Page MenuHomePhabricator

2016-10-17 API cluster overload
Closed, ResolvedPublic

Description

This task tracks the investigation of a partial outage of the MediaWiki API cluster, which started at 15:18 on 2016-10-17 and ended at XXX.

What happened:

  • Requests piled up on individual app servers.
  • App servers eventually became unresponsive and were depooled.
  • The number of pooled API backends shrank until it could no longer meet demand
  • Users were served 5xx errors.

Event Timeline

Backtrace from mw1194: P4264

elukey triaged this task as High priority.Oct 20 2016, 1:30 PM

So, this never happened (this == the investigation). It is now almost 4 months later, with a new year in between.
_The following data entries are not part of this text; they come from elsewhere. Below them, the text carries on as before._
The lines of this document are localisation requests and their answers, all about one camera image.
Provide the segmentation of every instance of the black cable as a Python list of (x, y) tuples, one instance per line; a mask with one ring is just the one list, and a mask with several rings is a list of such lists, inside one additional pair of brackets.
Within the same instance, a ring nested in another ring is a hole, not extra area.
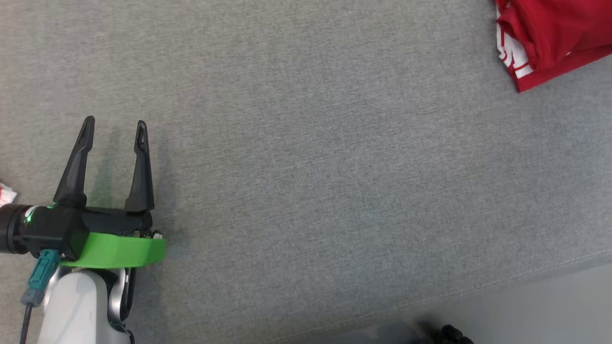
[(31, 303), (26, 305), (26, 313), (23, 315), (23, 326), (21, 327), (21, 339), (19, 339), (19, 344), (26, 344), (28, 326), (30, 326), (30, 316), (32, 316), (32, 306)]

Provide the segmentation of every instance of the red fabric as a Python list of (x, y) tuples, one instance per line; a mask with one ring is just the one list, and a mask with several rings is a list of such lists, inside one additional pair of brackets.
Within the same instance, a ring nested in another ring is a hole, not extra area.
[(495, 1), (502, 32), (523, 45), (533, 69), (517, 78), (509, 67), (519, 91), (612, 54), (612, 0)]

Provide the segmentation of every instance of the red cloth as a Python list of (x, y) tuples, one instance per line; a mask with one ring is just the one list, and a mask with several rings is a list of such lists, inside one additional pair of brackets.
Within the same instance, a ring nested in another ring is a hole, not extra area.
[(612, 54), (612, 0), (495, 2), (500, 58), (520, 92)]

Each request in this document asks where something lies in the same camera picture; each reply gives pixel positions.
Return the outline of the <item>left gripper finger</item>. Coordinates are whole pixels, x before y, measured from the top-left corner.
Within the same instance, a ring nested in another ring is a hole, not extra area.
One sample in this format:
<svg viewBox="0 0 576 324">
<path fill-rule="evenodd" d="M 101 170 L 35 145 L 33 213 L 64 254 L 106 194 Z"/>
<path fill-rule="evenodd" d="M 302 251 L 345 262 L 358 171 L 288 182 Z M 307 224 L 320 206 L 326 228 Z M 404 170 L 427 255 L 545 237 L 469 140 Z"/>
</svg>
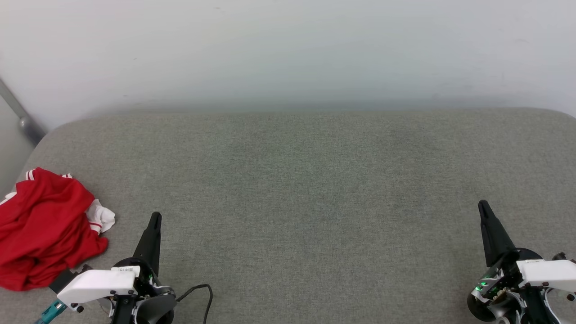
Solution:
<svg viewBox="0 0 576 324">
<path fill-rule="evenodd" d="M 155 275 L 159 275 L 160 269 L 161 221 L 161 213 L 153 212 L 132 255 L 147 262 Z"/>
</svg>

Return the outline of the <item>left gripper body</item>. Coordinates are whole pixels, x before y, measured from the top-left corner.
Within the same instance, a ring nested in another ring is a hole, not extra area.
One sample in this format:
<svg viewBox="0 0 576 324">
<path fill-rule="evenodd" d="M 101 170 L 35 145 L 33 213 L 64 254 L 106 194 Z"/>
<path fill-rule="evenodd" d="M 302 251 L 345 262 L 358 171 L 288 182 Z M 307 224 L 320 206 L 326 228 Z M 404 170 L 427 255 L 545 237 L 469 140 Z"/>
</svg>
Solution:
<svg viewBox="0 0 576 324">
<path fill-rule="evenodd" d="M 174 289 L 160 283 L 158 272 L 160 268 L 160 258 L 152 257 L 130 257 L 114 264 L 114 267 L 139 267 L 139 274 L 136 275 L 132 295 L 139 298 L 158 297 L 168 295 L 176 298 Z"/>
</svg>

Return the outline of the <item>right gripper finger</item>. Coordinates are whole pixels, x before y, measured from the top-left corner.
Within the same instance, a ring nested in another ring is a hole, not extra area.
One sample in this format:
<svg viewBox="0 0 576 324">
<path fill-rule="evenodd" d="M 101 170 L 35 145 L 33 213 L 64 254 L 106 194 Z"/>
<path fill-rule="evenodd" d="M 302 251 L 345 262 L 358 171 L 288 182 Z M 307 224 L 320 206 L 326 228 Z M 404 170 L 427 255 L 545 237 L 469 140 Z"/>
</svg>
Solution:
<svg viewBox="0 0 576 324">
<path fill-rule="evenodd" d="M 516 245 L 486 200 L 479 201 L 478 209 L 486 266 L 512 268 L 519 255 Z"/>
</svg>

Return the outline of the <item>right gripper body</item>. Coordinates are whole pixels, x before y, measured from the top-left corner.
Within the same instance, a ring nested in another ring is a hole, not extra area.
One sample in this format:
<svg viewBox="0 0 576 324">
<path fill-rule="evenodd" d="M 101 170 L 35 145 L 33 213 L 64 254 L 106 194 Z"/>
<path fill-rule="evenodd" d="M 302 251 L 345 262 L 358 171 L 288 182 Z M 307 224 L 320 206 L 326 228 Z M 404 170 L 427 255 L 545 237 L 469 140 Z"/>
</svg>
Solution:
<svg viewBox="0 0 576 324">
<path fill-rule="evenodd" d="M 518 289 L 523 276 L 517 262 L 542 260 L 539 254 L 527 248 L 505 252 L 482 275 L 470 295 L 479 302 L 490 302 L 506 290 Z"/>
</svg>

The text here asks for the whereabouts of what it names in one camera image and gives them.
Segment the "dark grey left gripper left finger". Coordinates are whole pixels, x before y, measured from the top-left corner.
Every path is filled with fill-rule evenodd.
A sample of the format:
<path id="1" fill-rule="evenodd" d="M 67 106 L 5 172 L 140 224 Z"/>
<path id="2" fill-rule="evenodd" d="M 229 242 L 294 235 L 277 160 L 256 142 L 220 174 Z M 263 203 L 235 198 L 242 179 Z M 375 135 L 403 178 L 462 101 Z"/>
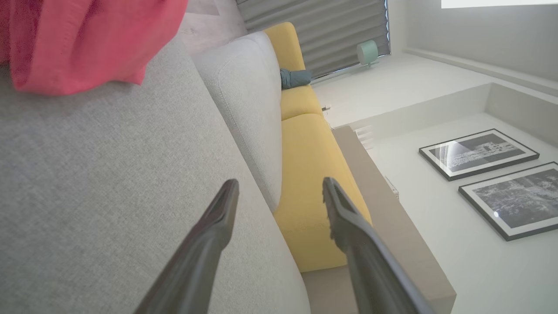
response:
<path id="1" fill-rule="evenodd" d="M 137 314 L 206 314 L 222 251 L 235 225 L 239 182 L 225 181 L 139 306 Z"/>

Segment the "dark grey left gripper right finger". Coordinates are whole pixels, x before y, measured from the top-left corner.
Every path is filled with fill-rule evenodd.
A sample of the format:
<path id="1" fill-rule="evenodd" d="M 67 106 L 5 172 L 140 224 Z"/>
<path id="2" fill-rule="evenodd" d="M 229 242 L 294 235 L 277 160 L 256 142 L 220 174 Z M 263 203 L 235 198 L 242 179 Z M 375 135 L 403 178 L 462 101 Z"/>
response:
<path id="1" fill-rule="evenodd" d="M 323 179 L 330 236 L 346 255 L 360 314 L 432 314 L 427 299 L 334 177 Z"/>

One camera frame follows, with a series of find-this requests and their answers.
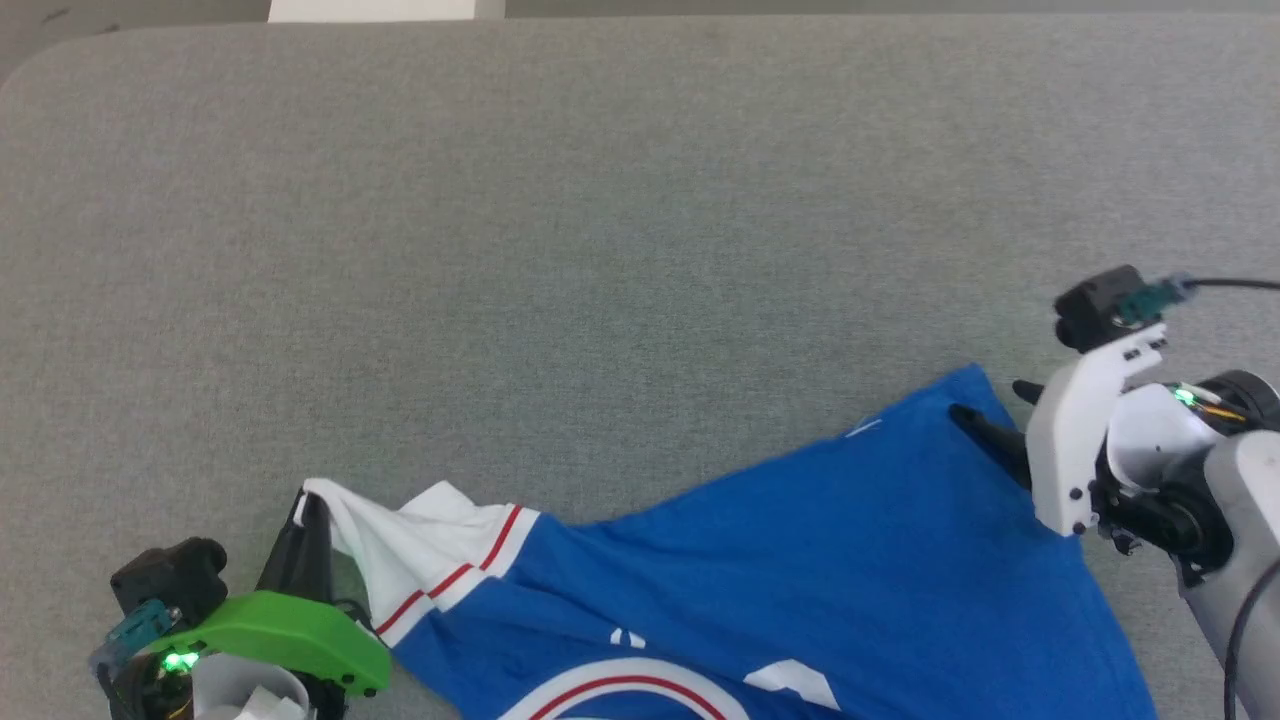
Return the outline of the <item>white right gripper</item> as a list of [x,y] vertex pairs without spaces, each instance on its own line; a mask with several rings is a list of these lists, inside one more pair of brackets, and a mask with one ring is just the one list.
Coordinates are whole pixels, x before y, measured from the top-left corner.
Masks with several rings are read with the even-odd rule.
[[1060,536],[1097,530],[1120,553],[1151,546],[1197,582],[1233,555],[1233,530],[1207,479],[1210,450],[1233,434],[1233,374],[1149,382],[1164,324],[1125,331],[1080,352],[1046,386],[1014,380],[1034,406],[1025,436],[974,407],[948,418],[1023,489]]

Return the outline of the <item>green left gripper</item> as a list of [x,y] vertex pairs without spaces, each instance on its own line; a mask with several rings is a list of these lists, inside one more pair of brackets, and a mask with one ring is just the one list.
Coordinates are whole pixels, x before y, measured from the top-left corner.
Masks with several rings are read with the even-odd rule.
[[287,514],[260,591],[224,600],[202,621],[160,598],[128,603],[110,632],[113,719],[237,716],[257,702],[262,717],[342,719],[349,700],[389,687],[388,648],[329,605],[329,509],[314,493],[303,505]]

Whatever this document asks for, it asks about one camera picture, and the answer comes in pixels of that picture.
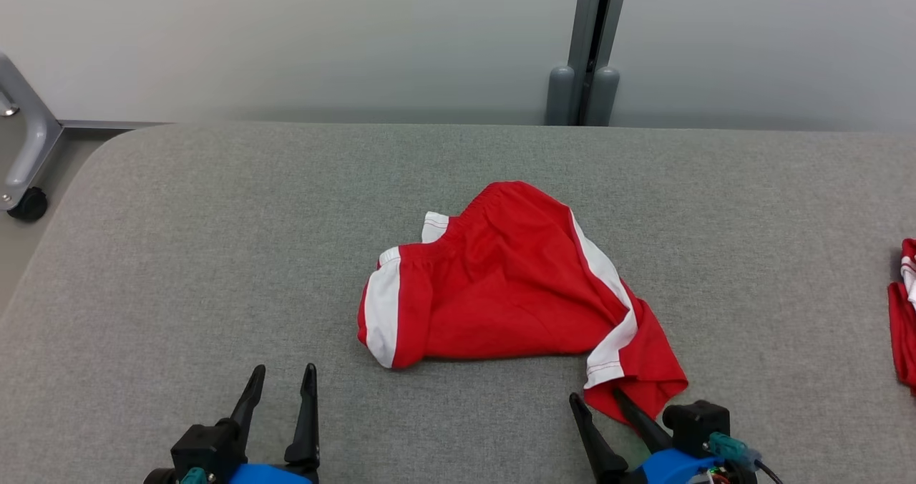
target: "table surface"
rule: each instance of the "table surface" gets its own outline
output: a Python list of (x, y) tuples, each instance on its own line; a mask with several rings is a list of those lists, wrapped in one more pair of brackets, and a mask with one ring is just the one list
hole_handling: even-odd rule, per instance
[[(887, 283), (916, 230), (912, 136), (434, 125), (168, 125), (83, 165), (0, 316), (0, 472), (140, 482), (268, 379), (278, 463), (318, 366), (327, 482), (588, 482), (585, 357), (382, 369), (356, 340), (376, 258), (491, 181), (567, 203), (691, 386), (786, 482), (909, 481)], [(596, 416), (631, 464), (635, 435)]]

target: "black cable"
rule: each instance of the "black cable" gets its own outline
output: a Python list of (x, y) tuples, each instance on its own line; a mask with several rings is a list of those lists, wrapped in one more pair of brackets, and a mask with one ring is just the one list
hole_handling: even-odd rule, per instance
[(766, 473), (766, 476), (769, 477), (770, 480), (772, 480), (773, 482), (776, 482), (776, 484), (782, 484), (781, 478), (777, 477), (776, 474), (773, 473), (773, 470), (769, 469), (768, 465), (763, 464), (763, 461), (756, 459), (754, 461), (754, 464), (756, 465), (757, 468), (760, 468), (760, 470), (763, 470), (763, 472)]

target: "white partition panel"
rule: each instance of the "white partition panel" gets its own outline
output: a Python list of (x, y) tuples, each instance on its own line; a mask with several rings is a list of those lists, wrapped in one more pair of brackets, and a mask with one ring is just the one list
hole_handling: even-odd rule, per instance
[(916, 0), (624, 0), (611, 125), (916, 130)]
[(543, 120), (576, 0), (0, 0), (59, 119)]

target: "folded red garment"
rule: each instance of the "folded red garment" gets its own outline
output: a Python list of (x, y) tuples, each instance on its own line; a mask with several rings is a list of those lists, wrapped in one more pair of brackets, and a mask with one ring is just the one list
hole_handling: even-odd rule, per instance
[(364, 291), (358, 337), (382, 366), (591, 352), (585, 400), (621, 422), (614, 387), (652, 417), (687, 387), (648, 304), (537, 188), (493, 183), (460, 216), (427, 213), (422, 240), (382, 253)]
[(900, 258), (903, 282), (887, 287), (890, 305), (890, 346), (897, 378), (916, 396), (916, 239), (903, 241)]

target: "caster wheel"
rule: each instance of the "caster wheel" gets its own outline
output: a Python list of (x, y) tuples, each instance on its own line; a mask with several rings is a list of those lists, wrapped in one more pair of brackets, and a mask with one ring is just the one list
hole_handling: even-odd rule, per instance
[(42, 216), (48, 212), (48, 196), (42, 192), (41, 188), (29, 187), (26, 193), (22, 195), (19, 204), (13, 210), (6, 213), (14, 219), (19, 219), (25, 223), (35, 223), (42, 219)]

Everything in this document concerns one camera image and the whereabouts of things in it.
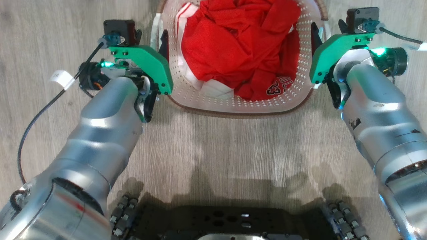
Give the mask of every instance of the hole in black plate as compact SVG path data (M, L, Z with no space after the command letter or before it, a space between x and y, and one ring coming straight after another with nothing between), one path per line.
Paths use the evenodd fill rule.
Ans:
M237 218L235 216L228 216L227 217L227 221L229 221L229 222L236 222Z
M216 221L213 222L213 225L215 227L222 227L224 225L224 222L221 221L221 220L216 220Z
M222 216L224 216L224 213L222 211L215 211L215 212L213 212L213 215L216 217L222 217Z

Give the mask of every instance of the green led light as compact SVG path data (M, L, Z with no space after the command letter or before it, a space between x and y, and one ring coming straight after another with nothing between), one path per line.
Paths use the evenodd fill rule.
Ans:
M381 56L386 53L386 49L384 47L374 48L374 49L371 49L371 51L375 53L377 56Z
M113 65L114 65L113 62L109 62L109 61L103 61L103 62L101 62L101 67L111 67Z

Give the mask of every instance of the gray wood floor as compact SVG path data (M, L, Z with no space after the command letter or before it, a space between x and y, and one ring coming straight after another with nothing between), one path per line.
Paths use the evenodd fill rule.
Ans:
M133 18L148 43L157 0L0 1L0 205L21 186L16 151L34 115L59 91L47 80L57 69L74 73L96 46L105 19ZM378 6L390 30L427 40L423 0L360 0ZM326 1L333 33L352 0ZM401 46L385 34L374 47ZM411 52L396 85L427 129L427 53ZM104 51L95 59L108 56ZM89 101L75 85L31 130L23 149L27 179L54 159ZM323 199L343 198L363 218L372 239L398 239L377 194L368 163L359 155L322 87L299 110L268 119L233 120L180 112L166 99L155 107L109 197L124 192L175 206L244 205L296 213Z

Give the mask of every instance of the red clothing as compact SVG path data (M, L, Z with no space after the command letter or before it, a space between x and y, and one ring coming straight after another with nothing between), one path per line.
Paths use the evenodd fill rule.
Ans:
M300 13L293 0L203 0L187 20L183 56L199 80L246 100L276 97L286 87L277 77L296 77L299 36L289 31Z

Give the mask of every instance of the plastic basket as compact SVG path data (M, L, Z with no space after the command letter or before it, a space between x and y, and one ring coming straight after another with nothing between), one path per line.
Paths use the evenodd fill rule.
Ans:
M283 94L269 100L245 101L235 96L232 99L217 99L200 94L181 75L177 63L177 38L175 33L175 16L188 0L164 0L158 7L153 21L151 47L158 50L161 36L168 32L169 64L174 88L169 98L183 110L193 113L210 114L220 117L236 115L270 115L285 113L302 104L315 87L309 78L311 66L311 23L316 22L323 28L323 39L330 35L326 24L328 14L323 0L295 0L301 8L301 16L297 23L300 37L300 55L297 77L290 88Z

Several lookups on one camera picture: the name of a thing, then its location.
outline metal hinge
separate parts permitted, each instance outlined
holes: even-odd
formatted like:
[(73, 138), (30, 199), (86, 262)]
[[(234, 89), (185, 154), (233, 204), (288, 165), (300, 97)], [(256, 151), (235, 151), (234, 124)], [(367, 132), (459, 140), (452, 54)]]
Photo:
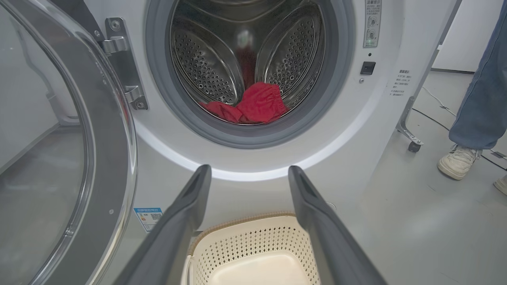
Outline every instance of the metal hinge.
[(123, 85), (125, 98), (135, 110), (148, 110), (125, 21), (122, 18), (107, 18), (105, 30), (106, 40), (99, 44)]

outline beige plastic basket
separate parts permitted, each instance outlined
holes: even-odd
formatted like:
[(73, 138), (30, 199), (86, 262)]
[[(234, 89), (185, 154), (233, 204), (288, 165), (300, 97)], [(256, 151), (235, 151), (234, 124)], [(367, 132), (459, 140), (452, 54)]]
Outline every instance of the beige plastic basket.
[(221, 224), (190, 246), (182, 285), (318, 285), (308, 233), (293, 213)]

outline blue and white sticker
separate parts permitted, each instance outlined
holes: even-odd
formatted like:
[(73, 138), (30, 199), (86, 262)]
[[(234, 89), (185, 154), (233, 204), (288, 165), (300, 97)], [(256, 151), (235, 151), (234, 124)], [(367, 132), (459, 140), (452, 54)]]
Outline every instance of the blue and white sticker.
[(134, 208), (134, 211), (147, 233), (152, 231), (163, 214), (160, 208)]

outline qr code
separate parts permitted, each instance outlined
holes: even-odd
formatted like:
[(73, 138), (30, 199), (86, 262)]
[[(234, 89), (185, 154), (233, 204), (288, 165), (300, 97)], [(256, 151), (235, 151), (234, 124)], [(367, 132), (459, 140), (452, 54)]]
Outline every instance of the qr code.
[(160, 220), (160, 218), (162, 217), (162, 214), (160, 214), (160, 213), (155, 213), (155, 214), (151, 214), (151, 215), (152, 215), (153, 220)]

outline black wheel
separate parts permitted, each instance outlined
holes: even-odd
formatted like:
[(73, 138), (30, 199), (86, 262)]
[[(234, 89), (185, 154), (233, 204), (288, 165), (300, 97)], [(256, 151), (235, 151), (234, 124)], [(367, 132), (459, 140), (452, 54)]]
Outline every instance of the black wheel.
[(416, 153), (421, 149), (421, 145), (416, 144), (415, 142), (411, 142), (409, 144), (409, 151)]

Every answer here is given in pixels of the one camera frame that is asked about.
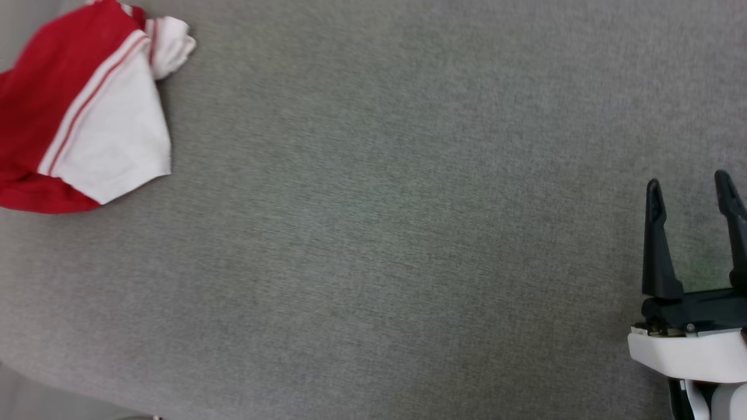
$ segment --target gray felt table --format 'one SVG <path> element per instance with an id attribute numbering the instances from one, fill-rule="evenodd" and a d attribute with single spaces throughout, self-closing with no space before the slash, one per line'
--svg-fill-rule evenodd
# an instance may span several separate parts
<path id="1" fill-rule="evenodd" d="M 747 194 L 744 1 L 150 0 L 173 175 L 0 211 L 0 359 L 205 419 L 663 419 L 645 185 L 690 290 Z"/>
There was no incident report written and nothing obvious from SAL: https://tools.wmflabs.org/sal/production?p=0&q=&d=2016-10-17

This task was referenced in T151702#2828577.

Backtrace from mw1194: P4264

I can't view that paste :/

@fgiunchedi thoughts on whether we should keep this task open any longer? Anything you think we can still do at this point?

fgiunchedi claimed this task.

@greg I think it is safe to close, we've mitigated the issue by having a separate cluster for async processing in T151702 and related.